We have all been a part of various tribes over our lifetime. Because of the global world of which we were a part pre-Covid, this meant that all that was needed to end one community relationship and to begin another was to hop on a plane and start afresh. Many of my generation, myself included, have at times, felt ‘homeless’, citizen-of-nowhere, confused and uprooted as a result, despite the excitement and adventure of an exported life.

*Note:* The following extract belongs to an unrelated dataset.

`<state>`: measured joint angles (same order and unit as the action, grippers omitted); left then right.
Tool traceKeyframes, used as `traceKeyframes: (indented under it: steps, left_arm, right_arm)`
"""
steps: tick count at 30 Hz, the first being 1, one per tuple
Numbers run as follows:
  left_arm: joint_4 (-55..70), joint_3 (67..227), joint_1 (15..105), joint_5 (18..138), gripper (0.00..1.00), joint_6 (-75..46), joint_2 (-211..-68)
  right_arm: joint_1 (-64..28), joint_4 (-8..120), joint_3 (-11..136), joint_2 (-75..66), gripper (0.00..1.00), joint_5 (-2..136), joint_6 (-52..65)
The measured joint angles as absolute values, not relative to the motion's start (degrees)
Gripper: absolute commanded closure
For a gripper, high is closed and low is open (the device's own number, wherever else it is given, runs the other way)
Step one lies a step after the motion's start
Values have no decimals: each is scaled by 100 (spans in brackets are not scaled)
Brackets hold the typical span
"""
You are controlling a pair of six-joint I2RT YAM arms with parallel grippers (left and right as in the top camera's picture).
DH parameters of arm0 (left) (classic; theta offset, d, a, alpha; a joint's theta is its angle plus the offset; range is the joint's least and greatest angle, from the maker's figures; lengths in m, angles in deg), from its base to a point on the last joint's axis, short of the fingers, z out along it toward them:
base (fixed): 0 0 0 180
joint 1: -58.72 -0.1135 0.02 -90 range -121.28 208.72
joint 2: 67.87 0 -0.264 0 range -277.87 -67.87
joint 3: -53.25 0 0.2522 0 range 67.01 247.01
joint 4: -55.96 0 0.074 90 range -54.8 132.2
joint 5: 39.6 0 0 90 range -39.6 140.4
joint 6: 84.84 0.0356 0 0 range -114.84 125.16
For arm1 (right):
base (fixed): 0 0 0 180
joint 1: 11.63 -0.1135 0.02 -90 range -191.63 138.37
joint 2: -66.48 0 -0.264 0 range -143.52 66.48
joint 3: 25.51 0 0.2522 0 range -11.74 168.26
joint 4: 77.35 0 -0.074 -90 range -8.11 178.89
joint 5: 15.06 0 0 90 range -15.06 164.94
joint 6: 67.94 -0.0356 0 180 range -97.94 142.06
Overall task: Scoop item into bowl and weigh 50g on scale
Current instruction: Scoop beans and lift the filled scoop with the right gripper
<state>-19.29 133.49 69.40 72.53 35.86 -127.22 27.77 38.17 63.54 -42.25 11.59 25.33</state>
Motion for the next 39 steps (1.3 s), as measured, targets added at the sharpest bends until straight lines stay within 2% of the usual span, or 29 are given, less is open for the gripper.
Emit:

Travelling back in time, whether that be through looking at old photos, contacting family or reconnecting with friends, is a reminder of who we were, the essence of which we still are. Picking up the ‘dropped’ stitch and seeing it through the test of time is an act of awareness. It requires a level of intention and knowingness that validates us, as humans, as connected; as part of a tribe.

And now… Lockdown 2.0 in England is underway. On the face of it, my life will not change so much, though I am aware many are suffering and face further hardship.  Because of my underlying health condition, I have taken the long and far view from the start. In my twenties I ran marathons and I have the same feeling now that I used to get around mile 15. ‘It’s not over yet, pace yourself’, my twenty-year-old runner’s mind is telling my heavier, wrinklier, wiser self.

Some of the best things in life take time: friendships that ripen over decades despite and because of challenges; playing an instrument; creating through a visual art form; raising a child…the practice of yoga. Most things that are truly worthwhile get better with age.

We know, from history, that there will be a resolution to the virus. The question is, what will we take with us from this time? What will we have learned to go the distance, with each other and the bigger global tribe of which we are a part? This time now is so precious. Ironically, it can be a time of reconnection even through the separation – to ourselves, to the people and things that matter.

So….what are you going to do today, to connect with your past and be present with your future unfolding?